_Exercise aim_: Reproduce the full listing without a single change.

*** Given material ***

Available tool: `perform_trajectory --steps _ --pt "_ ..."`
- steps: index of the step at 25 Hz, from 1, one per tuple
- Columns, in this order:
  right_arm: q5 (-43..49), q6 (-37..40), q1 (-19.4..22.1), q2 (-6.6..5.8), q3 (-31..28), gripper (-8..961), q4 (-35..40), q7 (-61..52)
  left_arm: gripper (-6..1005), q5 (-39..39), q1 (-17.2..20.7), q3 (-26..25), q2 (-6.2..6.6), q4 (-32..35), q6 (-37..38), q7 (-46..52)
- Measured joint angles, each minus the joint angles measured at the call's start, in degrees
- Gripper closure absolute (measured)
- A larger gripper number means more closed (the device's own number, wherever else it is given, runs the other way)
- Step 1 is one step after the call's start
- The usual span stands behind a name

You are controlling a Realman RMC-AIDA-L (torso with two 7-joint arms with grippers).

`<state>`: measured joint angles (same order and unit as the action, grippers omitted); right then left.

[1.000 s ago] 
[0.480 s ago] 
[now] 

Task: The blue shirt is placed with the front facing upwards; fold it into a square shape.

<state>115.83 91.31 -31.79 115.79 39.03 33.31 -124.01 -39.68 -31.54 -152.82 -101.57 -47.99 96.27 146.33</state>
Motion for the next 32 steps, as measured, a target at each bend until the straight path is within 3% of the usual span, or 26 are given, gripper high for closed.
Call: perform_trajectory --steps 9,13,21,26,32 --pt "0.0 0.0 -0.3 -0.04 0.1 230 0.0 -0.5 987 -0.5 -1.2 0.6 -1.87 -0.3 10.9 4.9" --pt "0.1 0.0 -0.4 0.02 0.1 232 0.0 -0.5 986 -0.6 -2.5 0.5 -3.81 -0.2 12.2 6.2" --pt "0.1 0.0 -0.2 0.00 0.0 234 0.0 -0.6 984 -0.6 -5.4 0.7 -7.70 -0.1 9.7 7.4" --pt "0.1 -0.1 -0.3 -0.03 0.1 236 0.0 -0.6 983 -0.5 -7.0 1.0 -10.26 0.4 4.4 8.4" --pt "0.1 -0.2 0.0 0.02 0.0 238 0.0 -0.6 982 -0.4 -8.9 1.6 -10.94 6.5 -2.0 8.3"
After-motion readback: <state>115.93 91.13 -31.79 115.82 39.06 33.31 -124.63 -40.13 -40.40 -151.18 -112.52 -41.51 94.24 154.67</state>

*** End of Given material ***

_Exercise solution_:
Available tool: `perform_trajectory --steps _ --pt "_ ..."`
- steps: index of the step at 25 Hz, from 1, one per tuple
- Columns, in this order:
  right_arm: q5 (-43..49), q6 (-37..40), q1 (-19.4..22.1), q2 (-6.6..5.8), q3 (-31..28), gripper (-8..961), q4 (-35..40), q7 (-61..52)
  left_arm: gripper (-6..1005), q5 (-39..39), q1 (-17.2..20.7), q3 (-26..25), q2 (-6.2..6.6), q4 (-32..35), q6 (-37..38), q7 (-46..52)
- Measured joint angles, each minus the joint angles measured at the call's start, in degrees
- Gripper closure absolute (measured)
- A larger gripper number means more closed (the device's own number, wherever else it is given, runs the other way)
- Step 1 is one step after the call's start
- The usual span stands behind a name

You are controlling a Realman RMC-AIDA-L (torso with two 7-joint arms with grippers).

`<state>`: measured joint angles (same order and unit as the action, grippers omitted); right then left.

[1.000 s ago] 
[0.480 s ago] 
[now] 

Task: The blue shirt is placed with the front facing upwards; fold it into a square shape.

<state>115.83 91.31 -31.79 115.79 39.03 33.31 -124.01 -39.68 -31.54 -152.82 -101.57 -47.99 96.27 146.33</state>
Motion for the next 32 steps, as measured, a target at each bend until the straight path is within 3% of the usual span, or 26 are given, gripper high for closed.
Call: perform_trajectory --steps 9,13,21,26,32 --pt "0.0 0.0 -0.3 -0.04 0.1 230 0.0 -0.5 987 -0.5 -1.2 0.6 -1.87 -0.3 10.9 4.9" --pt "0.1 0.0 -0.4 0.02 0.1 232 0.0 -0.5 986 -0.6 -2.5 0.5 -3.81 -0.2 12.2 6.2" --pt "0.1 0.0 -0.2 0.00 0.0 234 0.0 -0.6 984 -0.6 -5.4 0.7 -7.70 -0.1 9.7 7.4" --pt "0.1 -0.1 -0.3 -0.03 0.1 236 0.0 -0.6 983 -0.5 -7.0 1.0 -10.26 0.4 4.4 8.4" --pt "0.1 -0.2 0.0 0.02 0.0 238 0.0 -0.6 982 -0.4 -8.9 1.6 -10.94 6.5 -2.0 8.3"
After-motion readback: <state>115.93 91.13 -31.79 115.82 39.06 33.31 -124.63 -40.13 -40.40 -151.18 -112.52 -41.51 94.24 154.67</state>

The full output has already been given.